• Exercise directions
Work out how many lines in the following entries contain the string "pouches", and write only that number.

• Data to process

■ ■ ■

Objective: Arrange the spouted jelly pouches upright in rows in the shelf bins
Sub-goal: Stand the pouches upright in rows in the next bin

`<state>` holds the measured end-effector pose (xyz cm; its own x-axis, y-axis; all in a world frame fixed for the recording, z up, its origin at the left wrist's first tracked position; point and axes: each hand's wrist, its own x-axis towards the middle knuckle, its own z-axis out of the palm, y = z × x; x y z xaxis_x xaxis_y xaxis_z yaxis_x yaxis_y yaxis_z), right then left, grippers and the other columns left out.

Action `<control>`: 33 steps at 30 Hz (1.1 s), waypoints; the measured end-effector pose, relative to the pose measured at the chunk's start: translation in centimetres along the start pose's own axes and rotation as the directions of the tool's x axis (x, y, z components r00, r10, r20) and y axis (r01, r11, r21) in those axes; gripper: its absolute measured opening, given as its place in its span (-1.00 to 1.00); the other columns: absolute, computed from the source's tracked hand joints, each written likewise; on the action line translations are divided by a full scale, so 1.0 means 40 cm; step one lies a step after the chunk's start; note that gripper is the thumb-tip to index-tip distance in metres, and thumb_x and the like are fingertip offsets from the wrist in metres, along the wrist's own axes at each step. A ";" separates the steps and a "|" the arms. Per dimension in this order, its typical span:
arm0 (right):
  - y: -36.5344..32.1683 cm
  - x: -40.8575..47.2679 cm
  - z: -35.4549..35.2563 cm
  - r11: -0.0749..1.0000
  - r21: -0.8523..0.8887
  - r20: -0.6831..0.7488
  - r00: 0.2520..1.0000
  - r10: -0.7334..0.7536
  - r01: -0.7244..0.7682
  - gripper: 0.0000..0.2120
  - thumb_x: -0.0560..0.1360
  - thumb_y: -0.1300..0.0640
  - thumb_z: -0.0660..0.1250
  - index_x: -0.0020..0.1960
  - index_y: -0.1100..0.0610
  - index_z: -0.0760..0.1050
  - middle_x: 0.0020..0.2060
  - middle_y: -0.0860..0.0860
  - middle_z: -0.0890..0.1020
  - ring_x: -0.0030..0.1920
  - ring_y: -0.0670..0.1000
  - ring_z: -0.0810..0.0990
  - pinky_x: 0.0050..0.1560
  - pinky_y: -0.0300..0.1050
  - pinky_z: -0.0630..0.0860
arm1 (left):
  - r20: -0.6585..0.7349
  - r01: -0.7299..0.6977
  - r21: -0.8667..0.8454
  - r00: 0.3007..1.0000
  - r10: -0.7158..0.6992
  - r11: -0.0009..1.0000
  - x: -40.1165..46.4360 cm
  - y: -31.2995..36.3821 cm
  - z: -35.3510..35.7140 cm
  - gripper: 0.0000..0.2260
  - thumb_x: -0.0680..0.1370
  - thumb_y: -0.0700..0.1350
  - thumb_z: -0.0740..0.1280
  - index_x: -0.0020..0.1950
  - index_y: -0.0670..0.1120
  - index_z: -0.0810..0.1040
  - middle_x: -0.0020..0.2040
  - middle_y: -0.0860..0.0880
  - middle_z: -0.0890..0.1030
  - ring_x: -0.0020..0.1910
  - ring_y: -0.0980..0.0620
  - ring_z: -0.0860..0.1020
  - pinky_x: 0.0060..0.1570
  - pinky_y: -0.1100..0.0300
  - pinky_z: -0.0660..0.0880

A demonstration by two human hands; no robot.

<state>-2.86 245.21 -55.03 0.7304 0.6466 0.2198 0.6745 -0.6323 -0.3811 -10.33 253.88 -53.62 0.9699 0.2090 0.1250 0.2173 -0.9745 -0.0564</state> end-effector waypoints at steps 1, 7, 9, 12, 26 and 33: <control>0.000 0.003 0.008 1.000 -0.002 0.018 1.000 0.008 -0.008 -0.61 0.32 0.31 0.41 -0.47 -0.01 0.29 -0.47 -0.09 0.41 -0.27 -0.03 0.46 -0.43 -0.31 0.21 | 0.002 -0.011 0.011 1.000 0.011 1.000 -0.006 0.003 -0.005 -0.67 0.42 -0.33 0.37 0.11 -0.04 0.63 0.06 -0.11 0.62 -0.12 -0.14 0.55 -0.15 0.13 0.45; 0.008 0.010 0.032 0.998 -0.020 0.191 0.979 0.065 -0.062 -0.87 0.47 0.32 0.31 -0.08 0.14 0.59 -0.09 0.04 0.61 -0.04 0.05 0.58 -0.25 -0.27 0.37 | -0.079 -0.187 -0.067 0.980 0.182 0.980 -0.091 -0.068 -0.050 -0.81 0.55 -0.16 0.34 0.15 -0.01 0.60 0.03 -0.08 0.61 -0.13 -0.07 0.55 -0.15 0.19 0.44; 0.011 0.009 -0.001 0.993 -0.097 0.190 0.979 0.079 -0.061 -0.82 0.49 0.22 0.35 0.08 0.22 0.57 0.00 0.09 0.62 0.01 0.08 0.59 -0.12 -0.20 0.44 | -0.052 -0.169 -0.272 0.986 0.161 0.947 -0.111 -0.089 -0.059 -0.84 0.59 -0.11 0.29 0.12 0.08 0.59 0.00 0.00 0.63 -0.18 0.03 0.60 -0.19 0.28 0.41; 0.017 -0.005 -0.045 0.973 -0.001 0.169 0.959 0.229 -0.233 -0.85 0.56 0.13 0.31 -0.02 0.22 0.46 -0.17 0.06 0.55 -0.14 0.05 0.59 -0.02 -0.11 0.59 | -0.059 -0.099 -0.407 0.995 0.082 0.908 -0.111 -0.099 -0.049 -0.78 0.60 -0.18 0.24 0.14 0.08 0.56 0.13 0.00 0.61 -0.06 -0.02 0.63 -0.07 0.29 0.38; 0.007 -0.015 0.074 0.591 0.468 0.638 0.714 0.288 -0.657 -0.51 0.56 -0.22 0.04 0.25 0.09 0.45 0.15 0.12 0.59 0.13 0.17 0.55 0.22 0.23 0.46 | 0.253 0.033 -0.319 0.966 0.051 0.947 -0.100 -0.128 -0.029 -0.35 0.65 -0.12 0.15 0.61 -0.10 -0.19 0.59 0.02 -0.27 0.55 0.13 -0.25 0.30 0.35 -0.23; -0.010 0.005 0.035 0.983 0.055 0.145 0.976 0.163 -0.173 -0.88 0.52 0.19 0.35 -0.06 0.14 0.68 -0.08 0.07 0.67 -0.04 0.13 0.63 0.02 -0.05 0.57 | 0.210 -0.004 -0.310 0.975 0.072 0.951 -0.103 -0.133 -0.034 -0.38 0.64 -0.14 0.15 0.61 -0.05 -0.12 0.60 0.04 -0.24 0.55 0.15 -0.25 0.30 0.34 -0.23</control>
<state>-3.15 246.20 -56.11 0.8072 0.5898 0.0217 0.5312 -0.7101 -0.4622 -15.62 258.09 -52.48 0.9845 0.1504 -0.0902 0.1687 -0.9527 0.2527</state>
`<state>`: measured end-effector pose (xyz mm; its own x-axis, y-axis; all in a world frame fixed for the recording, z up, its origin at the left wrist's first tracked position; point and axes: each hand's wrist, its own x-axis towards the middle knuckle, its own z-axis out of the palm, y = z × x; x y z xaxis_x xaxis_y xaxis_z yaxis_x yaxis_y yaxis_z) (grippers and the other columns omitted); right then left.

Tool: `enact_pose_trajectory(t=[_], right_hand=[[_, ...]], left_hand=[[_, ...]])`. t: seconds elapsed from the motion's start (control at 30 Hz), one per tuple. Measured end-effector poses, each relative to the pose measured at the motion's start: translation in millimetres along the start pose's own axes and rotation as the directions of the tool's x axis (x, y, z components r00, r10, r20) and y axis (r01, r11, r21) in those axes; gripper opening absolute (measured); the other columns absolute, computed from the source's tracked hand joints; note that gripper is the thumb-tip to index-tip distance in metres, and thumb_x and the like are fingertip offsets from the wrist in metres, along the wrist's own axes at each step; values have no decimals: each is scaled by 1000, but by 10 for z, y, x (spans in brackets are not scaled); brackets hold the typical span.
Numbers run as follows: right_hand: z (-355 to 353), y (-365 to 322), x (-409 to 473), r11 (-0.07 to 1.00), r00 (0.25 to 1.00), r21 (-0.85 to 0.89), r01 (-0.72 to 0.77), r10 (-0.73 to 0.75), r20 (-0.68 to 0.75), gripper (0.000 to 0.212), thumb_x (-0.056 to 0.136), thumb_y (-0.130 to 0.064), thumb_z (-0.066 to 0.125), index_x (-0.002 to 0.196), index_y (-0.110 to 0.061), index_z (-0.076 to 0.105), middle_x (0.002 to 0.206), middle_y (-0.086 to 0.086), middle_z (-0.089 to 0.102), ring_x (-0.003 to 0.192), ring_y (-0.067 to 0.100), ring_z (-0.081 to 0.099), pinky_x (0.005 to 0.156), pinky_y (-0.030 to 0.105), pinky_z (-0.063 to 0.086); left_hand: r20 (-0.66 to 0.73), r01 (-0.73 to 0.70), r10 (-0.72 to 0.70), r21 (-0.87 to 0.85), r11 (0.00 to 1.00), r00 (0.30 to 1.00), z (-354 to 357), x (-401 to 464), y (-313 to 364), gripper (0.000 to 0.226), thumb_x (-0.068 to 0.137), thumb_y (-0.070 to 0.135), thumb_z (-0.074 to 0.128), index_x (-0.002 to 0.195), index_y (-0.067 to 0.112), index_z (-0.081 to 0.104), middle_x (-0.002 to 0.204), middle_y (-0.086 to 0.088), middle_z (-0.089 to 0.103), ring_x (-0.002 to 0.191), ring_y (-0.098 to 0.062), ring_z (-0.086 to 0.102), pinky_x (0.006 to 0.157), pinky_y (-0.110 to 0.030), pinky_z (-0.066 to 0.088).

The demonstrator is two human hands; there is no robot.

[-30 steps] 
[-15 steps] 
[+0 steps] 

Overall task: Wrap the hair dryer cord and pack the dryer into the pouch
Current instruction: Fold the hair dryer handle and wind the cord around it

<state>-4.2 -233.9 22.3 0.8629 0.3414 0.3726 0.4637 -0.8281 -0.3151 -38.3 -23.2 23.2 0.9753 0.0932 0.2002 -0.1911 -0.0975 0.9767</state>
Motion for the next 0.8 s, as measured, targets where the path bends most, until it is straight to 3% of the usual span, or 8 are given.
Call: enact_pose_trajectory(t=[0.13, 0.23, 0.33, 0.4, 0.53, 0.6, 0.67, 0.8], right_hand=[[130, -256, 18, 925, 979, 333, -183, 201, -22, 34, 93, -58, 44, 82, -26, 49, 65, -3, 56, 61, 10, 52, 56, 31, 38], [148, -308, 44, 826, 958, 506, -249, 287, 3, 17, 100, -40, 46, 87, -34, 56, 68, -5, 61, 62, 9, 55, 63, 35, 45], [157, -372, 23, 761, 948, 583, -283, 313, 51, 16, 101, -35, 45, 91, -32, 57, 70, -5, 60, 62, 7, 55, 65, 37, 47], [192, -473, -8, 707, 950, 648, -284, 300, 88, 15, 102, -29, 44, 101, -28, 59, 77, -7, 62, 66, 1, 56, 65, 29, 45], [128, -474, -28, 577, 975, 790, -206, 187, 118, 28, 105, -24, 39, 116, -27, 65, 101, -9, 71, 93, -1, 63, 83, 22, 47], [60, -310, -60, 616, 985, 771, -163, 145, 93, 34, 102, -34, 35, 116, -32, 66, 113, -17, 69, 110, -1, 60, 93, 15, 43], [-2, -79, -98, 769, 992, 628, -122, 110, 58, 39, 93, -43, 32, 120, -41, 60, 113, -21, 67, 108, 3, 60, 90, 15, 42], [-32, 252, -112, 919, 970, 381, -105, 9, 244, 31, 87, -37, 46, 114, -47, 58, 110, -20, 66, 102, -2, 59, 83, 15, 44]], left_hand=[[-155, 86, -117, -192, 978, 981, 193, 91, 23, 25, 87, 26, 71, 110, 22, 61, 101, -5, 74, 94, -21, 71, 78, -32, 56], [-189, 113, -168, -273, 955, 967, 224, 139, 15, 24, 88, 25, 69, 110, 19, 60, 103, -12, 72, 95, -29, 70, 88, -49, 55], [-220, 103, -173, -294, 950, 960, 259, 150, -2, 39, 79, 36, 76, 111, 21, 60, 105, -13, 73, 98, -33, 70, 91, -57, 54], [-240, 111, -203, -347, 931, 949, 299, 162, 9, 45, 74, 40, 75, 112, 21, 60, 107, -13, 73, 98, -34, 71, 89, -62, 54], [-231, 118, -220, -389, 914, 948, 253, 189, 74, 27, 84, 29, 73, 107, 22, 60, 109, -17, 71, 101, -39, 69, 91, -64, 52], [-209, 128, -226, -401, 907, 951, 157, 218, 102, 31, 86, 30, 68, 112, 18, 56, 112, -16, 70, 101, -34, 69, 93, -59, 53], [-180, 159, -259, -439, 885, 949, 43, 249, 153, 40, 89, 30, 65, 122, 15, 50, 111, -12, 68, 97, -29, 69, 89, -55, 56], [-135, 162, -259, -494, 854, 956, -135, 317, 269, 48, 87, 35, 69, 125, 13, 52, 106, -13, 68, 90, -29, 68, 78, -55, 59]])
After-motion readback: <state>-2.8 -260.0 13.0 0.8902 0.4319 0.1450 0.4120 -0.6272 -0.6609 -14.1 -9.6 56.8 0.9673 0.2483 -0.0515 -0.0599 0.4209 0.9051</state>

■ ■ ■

• Task result
2